Francesco Lo Celso

Personal information
- Full name: Francesco Lo Celso
- Date of birth: 5 March 2000 (age 26)
- Place of birth: Rosario, Argentina
- Position: Midfielder

Team information
- Current team: Estudiantes RC
- Number: 40

Youth career
- 2010–2016: Rosario Central
- 2017: Paris Saint-Germain
- 2017–2019: Rosario Central

Senior career*
- Years: Team / Apps / (Gls)
- 2020–2026: Rosario Central / 55 / (1)
- 2024–2025: → Instituto (loan) / 6 / (0)
- 2026–: Estudiantes RC / 0 / (0)

International career
- 2018–2019: Argentina U20 / 4 / (1)

Medal record
Representing Argentina
Men's football
South American U-20 Championship
| Runner-up | 2019 Chile |  |

= Francesco Lo Celso =

Argentine footballer (born 2000)

Francesco Lo Celso (born 5 March 2000) is an Argentine professional footballer who plays as a midfielder for Estudiantes RC.

==Career==
Lo Celso is a youth academy product of Rosario Central.

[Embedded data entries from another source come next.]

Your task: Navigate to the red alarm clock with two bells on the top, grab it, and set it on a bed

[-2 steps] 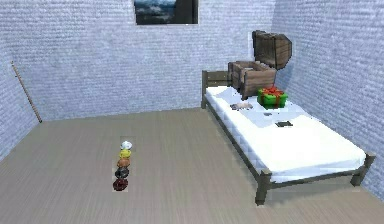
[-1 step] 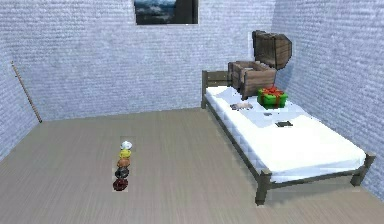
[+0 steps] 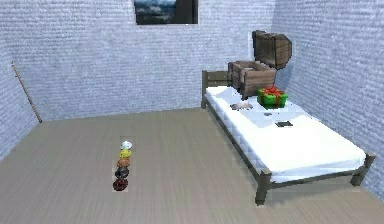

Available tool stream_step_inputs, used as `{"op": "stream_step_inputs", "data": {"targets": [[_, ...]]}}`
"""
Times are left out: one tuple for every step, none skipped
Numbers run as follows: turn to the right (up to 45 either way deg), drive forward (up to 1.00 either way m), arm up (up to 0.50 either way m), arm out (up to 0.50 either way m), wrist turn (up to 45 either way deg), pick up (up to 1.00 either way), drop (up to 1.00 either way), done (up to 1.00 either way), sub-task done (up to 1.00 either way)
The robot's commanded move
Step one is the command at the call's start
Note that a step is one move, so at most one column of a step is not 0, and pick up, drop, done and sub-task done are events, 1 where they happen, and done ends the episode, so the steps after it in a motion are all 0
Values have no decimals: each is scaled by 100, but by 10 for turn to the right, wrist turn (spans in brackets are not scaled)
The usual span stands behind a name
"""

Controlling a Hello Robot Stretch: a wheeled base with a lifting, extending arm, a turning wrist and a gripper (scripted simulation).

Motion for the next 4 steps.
{"op": "stream_step_inputs", "data": {"targets": [[0, 0, -8, 0, 0, 0, 0, 0, 0], [0, 0, 0, 0, 0, 100, 0, 0, 0], [0, 0, 8, 0, 0, 0, 0, 0, 0], [0, 0, 0, 0, -450, 0, 0, 0, 0]]}}
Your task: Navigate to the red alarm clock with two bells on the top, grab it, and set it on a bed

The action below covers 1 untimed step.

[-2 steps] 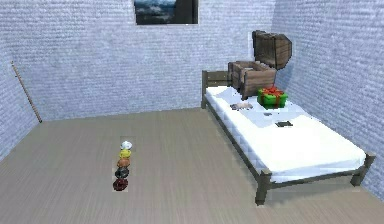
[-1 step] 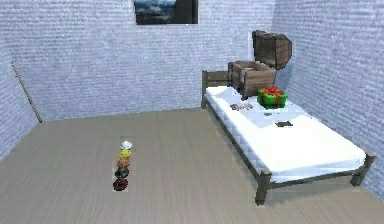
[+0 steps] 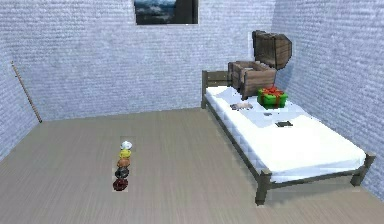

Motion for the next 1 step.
{"op": "stream_step_inputs", "data": {"targets": [[0, 0, 0, 0, -450, 0, 0, 0, 0]]}}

He was also part of Paris Saint-Germain youth team for few months. He made his professional debut on 1 March 2020, coming on as a 79th-minute substitute for Diego Zabala in a 3–1 league win against Arsenal Sarandí.

Lo Celso is an Argentine youth international and was part of under-20 team which finished as runners-up at 2019 South American U-20 Championship.

On 10 September 2024, Lo Celso joined Instituto on loan until December 2025, with an option to buy.

==Personal life==
Lo Celso is of Italian heritage. His elder brother Giovani is also a professional footballer and plays for La Liga club Real Betis and the Argentina national team.